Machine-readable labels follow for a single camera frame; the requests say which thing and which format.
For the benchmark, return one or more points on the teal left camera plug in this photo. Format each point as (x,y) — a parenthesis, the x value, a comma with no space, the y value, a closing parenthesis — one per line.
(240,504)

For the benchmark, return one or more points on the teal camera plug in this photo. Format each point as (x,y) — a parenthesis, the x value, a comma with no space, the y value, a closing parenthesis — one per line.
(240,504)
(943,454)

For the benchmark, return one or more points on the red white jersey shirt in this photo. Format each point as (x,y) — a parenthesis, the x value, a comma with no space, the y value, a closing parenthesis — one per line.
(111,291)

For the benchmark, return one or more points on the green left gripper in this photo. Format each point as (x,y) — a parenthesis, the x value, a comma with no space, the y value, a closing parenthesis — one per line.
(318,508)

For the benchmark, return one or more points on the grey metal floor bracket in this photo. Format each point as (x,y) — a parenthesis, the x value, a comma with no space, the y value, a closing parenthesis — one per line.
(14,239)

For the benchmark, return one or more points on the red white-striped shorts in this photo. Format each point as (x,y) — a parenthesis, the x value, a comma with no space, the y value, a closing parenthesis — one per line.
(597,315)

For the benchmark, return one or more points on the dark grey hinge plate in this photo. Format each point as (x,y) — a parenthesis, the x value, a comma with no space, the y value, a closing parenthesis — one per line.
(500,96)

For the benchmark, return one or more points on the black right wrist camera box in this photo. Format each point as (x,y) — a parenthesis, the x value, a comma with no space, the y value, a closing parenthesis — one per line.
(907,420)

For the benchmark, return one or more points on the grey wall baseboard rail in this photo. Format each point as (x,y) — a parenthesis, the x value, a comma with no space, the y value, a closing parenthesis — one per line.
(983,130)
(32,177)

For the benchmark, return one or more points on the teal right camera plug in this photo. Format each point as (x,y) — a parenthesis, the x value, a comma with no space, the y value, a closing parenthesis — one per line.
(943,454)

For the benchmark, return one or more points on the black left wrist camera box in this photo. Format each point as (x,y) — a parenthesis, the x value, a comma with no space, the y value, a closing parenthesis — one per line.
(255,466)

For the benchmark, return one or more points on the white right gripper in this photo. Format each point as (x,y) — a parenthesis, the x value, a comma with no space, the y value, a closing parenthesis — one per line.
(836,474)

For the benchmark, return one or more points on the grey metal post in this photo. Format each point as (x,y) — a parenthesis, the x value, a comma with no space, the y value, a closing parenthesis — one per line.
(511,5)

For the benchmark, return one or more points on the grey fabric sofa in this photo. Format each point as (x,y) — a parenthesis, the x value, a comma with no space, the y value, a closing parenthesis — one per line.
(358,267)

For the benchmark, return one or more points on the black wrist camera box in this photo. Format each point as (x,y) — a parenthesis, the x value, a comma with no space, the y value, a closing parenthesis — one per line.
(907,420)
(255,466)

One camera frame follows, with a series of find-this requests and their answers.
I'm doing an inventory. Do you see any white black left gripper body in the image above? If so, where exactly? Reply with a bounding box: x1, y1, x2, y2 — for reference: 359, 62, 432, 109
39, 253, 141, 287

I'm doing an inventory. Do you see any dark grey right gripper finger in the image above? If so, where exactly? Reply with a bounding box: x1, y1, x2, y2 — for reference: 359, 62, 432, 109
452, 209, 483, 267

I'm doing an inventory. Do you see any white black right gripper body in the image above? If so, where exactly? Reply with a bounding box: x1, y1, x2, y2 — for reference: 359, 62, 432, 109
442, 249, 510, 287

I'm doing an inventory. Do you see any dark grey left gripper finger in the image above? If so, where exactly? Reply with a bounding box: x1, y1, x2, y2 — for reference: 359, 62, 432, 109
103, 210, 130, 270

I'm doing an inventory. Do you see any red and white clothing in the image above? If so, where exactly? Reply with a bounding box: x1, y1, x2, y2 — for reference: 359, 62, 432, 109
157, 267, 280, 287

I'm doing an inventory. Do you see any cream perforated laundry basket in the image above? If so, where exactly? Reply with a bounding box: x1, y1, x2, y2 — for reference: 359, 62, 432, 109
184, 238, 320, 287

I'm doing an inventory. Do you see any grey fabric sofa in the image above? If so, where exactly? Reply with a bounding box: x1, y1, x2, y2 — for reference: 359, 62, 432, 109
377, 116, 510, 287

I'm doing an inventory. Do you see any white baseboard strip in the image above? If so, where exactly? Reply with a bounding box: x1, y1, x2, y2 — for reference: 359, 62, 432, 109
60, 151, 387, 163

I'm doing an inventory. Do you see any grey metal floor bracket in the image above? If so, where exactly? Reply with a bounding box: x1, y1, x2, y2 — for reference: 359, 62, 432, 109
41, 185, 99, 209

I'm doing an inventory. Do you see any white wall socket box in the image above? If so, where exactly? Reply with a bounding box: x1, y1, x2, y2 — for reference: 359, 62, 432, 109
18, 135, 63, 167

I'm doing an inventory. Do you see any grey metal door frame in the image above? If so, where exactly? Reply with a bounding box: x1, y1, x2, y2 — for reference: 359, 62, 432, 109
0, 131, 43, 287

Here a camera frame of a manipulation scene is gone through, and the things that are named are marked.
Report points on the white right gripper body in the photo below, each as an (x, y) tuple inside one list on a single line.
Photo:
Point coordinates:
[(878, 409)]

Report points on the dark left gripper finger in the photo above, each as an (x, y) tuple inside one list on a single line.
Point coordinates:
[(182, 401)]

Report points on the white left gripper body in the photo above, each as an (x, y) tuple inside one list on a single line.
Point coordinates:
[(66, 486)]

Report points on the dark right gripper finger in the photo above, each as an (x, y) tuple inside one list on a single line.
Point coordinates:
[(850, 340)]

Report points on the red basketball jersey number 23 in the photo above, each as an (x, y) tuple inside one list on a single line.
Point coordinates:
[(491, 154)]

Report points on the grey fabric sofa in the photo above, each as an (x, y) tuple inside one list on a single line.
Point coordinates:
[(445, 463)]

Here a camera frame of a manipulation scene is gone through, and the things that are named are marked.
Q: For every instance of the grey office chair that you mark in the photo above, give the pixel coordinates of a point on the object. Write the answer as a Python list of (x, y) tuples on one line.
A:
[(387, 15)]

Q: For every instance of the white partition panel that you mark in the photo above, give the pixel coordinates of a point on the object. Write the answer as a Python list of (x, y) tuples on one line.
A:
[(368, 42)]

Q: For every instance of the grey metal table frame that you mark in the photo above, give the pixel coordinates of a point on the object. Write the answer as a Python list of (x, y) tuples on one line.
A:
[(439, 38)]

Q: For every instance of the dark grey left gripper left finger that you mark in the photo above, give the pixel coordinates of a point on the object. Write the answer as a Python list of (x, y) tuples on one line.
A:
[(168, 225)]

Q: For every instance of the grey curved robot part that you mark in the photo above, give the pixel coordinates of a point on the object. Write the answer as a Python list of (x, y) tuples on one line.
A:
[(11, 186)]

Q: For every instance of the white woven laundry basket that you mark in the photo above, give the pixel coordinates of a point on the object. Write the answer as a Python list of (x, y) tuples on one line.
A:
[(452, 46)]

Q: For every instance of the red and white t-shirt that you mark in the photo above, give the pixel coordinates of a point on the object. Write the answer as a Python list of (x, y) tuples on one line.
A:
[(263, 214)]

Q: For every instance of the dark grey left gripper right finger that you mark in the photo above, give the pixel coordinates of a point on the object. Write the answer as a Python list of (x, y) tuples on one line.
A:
========
### TASK BRIEF:
Output each line of the material exactly, keeping every word as it appears.

### SOLUTION TO THIS PROBLEM:
Machine-readable labels follow for a single camera frame; the requests say which thing and which format.
For the benchmark, return one or more points on the teal left camera plug in this photo. Format each point as (x,y) — a parenthesis, the x value, a comma with no space, the y value, a closing parenthesis — one per line.
(240,504)

For the benchmark, return one or more points on the teal camera plug in this photo. Format each point as (x,y) — a parenthesis, the x value, a comma with no space, the y value, a closing parenthesis — one per line.
(240,504)
(943,454)

For the benchmark, return one or more points on the red white jersey shirt in this photo. Format each point as (x,y) — a parenthesis, the x value, a comma with no space, the y value, a closing parenthesis — one per line.
(111,291)

For the benchmark, return one or more points on the green left gripper in this photo. Format each point as (x,y) — a parenthesis, the x value, a comma with no space, the y value, a closing parenthesis — one per line.
(318,508)

For the benchmark, return one or more points on the grey metal floor bracket in this photo. Format each point as (x,y) — a parenthesis, the x value, a comma with no space, the y value, a closing parenthesis — one per line.
(14,239)

For the benchmark, return one or more points on the red white-striped shorts in this photo. Format each point as (x,y) — a parenthesis, the x value, a comma with no space, the y value, a closing parenthesis — one per line.
(597,315)

For the benchmark, return one or more points on the dark grey hinge plate in this photo. Format each point as (x,y) — a parenthesis, the x value, a comma with no space, the y value, a closing parenthesis — one per line.
(500,96)

For the benchmark, return one or more points on the black right wrist camera box in this photo. Format each point as (x,y) — a parenthesis, the x value, a comma with no space, the y value, a closing parenthesis — one per line.
(907,420)

For the benchmark, return one or more points on the grey wall baseboard rail in this photo. Format each point as (x,y) — a parenthesis, the x value, a comma with no space, the y value, a closing parenthesis — one per line.
(983,130)
(32,177)

For the benchmark, return one or more points on the teal right camera plug in this photo. Format each point as (x,y) — a parenthesis, the x value, a comma with no space, the y value, a closing parenthesis — one per line.
(943,454)

For the benchmark, return one or more points on the black left wrist camera box in this photo. Format each point as (x,y) — a parenthesis, the x value, a comma with no space, the y value, a closing parenthesis — one per line.
(255,466)

For the benchmark, return one or more points on the white right gripper in this photo. Format each point as (x,y) — a parenthesis, the x value, a comma with no space, the y value, a closing parenthesis — one per line.
(836,474)

For the benchmark, return one or more points on the grey metal post in this photo. Format each point as (x,y) — a parenthesis, the x value, a comma with no space, the y value, a closing parenthesis — one per line.
(511,5)

For the benchmark, return one or more points on the grey fabric sofa in this photo. Format each point as (x,y) — a parenthesis, the x value, a comma with no space, the y value, a closing parenthesis — one per line.
(358,267)

For the benchmark, return one or more points on the black wrist camera box in this photo. Format each point as (x,y) — a parenthesis, the x value, a comma with no space, the y value, a closing parenthesis — one per line.
(907,420)
(255,466)

One camera frame follows, with a series of find-this requests and their answers.
I'm doing an inventory. Do you see any white black left gripper body in the image above? If so, where exactly? Reply with a bounding box: x1, y1, x2, y2 — for reference: 359, 62, 432, 109
39, 253, 141, 287

I'm doing an inventory. Do you see any dark grey right gripper finger in the image above? If so, where exactly? Reply with a bounding box: x1, y1, x2, y2 — for reference: 359, 62, 432, 109
452, 209, 483, 267

I'm doing an inventory. Do you see any white black right gripper body in the image above? If so, where exactly? Reply with a bounding box: x1, y1, x2, y2 — for reference: 359, 62, 432, 109
442, 249, 510, 287

I'm doing an inventory. Do you see any dark grey left gripper finger in the image above? If so, where exactly? Reply with a bounding box: x1, y1, x2, y2 — for reference: 359, 62, 432, 109
103, 210, 130, 270

I'm doing an inventory. Do you see any red and white clothing in the image above? If so, where exactly? Reply with a bounding box: x1, y1, x2, y2 — for reference: 359, 62, 432, 109
157, 267, 280, 287

I'm doing an inventory. Do you see any cream perforated laundry basket in the image above? If so, where exactly? Reply with a bounding box: x1, y1, x2, y2 — for reference: 359, 62, 432, 109
184, 238, 320, 287

I'm doing an inventory. Do you see any grey fabric sofa in the image above? If so, where exactly? Reply with a bounding box: x1, y1, x2, y2 — for reference: 359, 62, 432, 109
377, 116, 510, 287

I'm doing an inventory. Do you see any white baseboard strip in the image above? If so, where exactly? Reply with a bounding box: x1, y1, x2, y2 — for reference: 359, 62, 432, 109
60, 151, 387, 163

I'm doing an inventory. Do you see any grey metal floor bracket in the image above? If so, where exactly? Reply with a bounding box: x1, y1, x2, y2 — for reference: 359, 62, 432, 109
41, 185, 99, 209

I'm doing an inventory. Do you see any white wall socket box in the image above? If so, where exactly? Reply with a bounding box: x1, y1, x2, y2 — for reference: 359, 62, 432, 109
18, 135, 63, 167

I'm doing an inventory. Do you see any grey metal door frame in the image above? If so, where exactly? Reply with a bounding box: x1, y1, x2, y2 — for reference: 359, 62, 432, 109
0, 131, 43, 287

Here a camera frame of a manipulation scene is gone through, and the things that are named are marked.
Report points on the white right gripper body in the photo below, each as an (x, y) tuple inside one list on a single line.
Photo:
Point coordinates:
[(878, 409)]

Report points on the dark left gripper finger in the photo above, each as an (x, y) tuple inside one list on a single line.
Point coordinates:
[(182, 401)]

Report points on the white left gripper body in the photo above, each as an (x, y) tuple inside one list on a single line.
Point coordinates:
[(66, 486)]

Report points on the dark right gripper finger in the photo above, each as an (x, y) tuple inside one list on a single line.
Point coordinates:
[(850, 340)]

Report points on the red basketball jersey number 23 in the photo above, each as an (x, y) tuple inside one list on a single line.
Point coordinates:
[(491, 154)]

Report points on the grey fabric sofa in the photo above, each as an (x, y) tuple inside one list on a single line.
Point coordinates:
[(445, 463)]

Here a camera frame of a manipulation scene is gone through, and the things that are named are marked.
Q: For every instance of the grey office chair that you mark in the photo above, give the pixel coordinates of a point on the object. Write the answer as a Python list of (x, y) tuples on one line.
A:
[(387, 15)]

Q: For every instance of the white partition panel that you mark in the photo above, give the pixel coordinates of a point on the object. Write the answer as a Python list of (x, y) tuples on one line.
A:
[(368, 42)]

Q: For every instance of the grey metal table frame that you mark in the photo above, give the pixel coordinates of a point on the object. Write the answer as a Python list of (x, y) tuples on one line.
A:
[(439, 38)]

Q: For every instance of the dark grey left gripper left finger that you mark in the photo above, give the pixel coordinates of a point on the object. Write the answer as a Python list of (x, y) tuples on one line.
A:
[(168, 225)]

Q: For every instance of the grey curved robot part that you mark in the photo above, give the pixel coordinates of a point on the object. Write the answer as a Python list of (x, y) tuples on one line.
A:
[(11, 186)]

Q: For every instance of the white woven laundry basket that you mark in the photo above, give the pixel coordinates of a point on the object. Write the answer as a Python list of (x, y) tuples on one line.
A:
[(452, 46)]

Q: For every instance of the red and white t-shirt that you mark in the photo above, give the pixel coordinates of a point on the object. Write the answer as a Python list of (x, y) tuples on one line.
A:
[(263, 214)]

Q: For every instance of the dark grey left gripper right finger that you mark in the photo above, give the pixel coordinates of a point on the object. Write the answer as a Python list of (x, y) tuples on one line.
A:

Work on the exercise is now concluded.